(Work order): Every line below that has the string "block" needs to be copied.

(Provided information):
↓

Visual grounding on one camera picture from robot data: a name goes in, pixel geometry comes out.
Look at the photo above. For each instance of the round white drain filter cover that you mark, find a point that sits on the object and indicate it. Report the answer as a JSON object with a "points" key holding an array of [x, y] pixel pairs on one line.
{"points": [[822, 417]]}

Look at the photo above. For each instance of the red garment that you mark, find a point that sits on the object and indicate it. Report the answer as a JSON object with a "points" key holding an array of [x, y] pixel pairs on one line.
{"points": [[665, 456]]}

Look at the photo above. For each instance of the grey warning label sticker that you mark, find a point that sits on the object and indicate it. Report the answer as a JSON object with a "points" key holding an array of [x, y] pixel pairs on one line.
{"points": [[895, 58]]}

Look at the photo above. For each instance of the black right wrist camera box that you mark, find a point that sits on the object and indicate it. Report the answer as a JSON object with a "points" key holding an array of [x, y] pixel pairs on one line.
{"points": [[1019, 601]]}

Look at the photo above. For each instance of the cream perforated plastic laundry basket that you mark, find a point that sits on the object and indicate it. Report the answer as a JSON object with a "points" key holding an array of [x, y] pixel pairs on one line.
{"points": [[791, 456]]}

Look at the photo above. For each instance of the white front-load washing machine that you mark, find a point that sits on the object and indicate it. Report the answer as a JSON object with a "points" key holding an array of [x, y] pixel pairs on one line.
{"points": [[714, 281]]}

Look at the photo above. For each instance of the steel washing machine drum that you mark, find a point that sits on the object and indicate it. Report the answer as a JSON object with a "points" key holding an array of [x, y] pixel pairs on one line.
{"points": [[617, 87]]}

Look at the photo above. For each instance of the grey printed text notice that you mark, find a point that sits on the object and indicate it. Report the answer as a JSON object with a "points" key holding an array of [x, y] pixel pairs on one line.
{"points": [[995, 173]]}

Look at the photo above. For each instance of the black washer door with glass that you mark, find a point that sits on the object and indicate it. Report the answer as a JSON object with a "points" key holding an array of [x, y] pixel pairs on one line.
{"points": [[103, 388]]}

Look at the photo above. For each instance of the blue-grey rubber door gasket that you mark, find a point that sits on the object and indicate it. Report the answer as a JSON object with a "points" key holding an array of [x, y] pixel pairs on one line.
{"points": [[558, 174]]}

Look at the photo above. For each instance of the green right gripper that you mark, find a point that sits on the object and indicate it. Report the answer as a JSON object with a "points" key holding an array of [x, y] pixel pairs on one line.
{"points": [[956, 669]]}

↑
↓

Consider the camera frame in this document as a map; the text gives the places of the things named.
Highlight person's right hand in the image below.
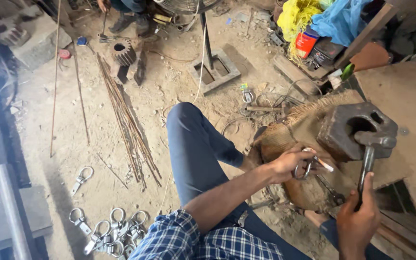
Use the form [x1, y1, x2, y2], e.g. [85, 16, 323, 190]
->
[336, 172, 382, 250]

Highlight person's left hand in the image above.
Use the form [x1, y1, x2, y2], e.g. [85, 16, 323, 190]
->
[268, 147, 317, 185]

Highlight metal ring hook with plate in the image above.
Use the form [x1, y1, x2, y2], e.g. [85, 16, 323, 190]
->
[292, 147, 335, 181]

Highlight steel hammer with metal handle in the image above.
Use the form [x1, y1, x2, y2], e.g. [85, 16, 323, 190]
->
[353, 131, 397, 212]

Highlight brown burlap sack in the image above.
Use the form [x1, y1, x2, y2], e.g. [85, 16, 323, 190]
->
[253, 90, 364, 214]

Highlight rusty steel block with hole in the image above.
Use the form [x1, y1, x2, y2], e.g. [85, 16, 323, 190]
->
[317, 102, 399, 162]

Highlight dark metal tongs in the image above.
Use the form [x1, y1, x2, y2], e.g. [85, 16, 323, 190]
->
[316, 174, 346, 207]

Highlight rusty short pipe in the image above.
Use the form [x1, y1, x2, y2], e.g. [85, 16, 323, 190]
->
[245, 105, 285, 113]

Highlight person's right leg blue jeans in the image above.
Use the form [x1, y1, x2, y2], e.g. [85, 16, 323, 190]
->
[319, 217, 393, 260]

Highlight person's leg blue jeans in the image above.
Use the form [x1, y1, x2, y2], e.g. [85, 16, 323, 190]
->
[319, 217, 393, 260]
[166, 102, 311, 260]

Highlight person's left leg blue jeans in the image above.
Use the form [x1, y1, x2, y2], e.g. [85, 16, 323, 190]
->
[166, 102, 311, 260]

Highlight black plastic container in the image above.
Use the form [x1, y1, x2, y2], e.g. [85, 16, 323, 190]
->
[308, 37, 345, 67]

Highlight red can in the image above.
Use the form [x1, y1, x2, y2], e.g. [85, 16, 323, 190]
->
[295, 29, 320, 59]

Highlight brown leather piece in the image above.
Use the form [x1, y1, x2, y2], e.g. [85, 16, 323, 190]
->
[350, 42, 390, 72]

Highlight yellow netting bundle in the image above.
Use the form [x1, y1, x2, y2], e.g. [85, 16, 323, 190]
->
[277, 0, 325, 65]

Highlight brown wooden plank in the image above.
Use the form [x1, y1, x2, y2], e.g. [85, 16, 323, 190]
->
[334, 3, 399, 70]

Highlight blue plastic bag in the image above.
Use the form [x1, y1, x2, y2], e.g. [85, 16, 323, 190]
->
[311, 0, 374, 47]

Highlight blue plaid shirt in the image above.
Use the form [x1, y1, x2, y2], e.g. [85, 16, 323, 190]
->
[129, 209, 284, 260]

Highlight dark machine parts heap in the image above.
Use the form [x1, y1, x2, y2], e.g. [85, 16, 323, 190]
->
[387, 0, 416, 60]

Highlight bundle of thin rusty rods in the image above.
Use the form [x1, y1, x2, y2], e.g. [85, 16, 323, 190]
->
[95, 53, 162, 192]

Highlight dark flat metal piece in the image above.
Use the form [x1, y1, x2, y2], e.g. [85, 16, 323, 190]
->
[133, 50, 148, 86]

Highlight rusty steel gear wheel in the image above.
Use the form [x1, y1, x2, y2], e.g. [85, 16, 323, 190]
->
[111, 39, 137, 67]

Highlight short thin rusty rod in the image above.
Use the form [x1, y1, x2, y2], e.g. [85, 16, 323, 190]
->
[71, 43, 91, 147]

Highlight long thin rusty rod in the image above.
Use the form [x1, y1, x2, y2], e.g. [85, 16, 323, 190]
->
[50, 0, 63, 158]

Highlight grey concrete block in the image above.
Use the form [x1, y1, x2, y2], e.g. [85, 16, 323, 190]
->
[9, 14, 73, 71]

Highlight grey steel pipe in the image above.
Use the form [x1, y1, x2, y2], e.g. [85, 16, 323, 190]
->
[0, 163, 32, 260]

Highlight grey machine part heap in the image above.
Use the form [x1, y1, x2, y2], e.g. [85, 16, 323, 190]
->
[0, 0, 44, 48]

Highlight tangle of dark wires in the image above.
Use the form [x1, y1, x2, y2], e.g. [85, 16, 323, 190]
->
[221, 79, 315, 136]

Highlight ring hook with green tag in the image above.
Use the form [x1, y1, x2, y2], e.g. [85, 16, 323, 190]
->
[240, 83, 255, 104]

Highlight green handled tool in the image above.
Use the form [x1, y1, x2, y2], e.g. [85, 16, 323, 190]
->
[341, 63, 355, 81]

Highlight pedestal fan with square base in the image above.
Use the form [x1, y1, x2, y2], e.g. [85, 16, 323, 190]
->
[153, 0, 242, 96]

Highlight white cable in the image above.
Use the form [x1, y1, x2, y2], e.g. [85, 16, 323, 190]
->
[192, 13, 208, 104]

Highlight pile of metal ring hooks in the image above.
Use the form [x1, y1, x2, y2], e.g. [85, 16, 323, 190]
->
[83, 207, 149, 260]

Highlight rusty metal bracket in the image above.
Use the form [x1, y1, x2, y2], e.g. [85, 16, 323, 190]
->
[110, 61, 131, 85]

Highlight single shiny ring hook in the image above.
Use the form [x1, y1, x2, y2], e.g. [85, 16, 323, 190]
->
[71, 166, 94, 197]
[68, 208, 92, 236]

↑
↓

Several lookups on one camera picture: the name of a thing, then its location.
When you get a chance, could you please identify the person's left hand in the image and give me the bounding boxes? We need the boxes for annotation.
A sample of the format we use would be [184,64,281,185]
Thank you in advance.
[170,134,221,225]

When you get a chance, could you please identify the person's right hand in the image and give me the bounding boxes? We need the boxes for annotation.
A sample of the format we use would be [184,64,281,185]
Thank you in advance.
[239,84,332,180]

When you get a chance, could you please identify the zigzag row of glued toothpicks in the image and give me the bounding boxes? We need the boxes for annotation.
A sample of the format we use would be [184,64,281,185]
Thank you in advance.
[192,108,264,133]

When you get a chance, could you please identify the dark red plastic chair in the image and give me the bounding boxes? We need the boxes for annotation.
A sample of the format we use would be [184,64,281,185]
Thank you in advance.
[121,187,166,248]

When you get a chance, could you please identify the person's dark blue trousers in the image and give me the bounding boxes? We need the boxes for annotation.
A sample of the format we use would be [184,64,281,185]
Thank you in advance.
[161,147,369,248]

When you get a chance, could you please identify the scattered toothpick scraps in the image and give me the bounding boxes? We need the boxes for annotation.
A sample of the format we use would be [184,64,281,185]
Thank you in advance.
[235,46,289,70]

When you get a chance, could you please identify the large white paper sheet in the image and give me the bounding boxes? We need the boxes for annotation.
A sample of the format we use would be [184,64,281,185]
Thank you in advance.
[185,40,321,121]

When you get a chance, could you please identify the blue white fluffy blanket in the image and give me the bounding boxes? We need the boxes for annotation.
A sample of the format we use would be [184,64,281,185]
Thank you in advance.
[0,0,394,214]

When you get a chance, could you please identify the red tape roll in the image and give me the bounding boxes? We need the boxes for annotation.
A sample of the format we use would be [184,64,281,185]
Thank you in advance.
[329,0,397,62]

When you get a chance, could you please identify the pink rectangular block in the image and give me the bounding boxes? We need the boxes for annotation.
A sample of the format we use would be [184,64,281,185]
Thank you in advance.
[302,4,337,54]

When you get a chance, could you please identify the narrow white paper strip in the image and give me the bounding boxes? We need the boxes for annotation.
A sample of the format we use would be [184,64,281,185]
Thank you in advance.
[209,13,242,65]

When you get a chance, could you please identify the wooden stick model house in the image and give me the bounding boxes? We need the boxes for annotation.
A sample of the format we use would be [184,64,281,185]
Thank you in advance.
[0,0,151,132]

↑

(Answer for the task):
Highlight rusty steel block with hole in the image above.
Highlight grey concrete block in the image above.
When you get a chance, could you please identify the pink rectangular block in the image and give me the bounding boxes? We need the boxes for annotation.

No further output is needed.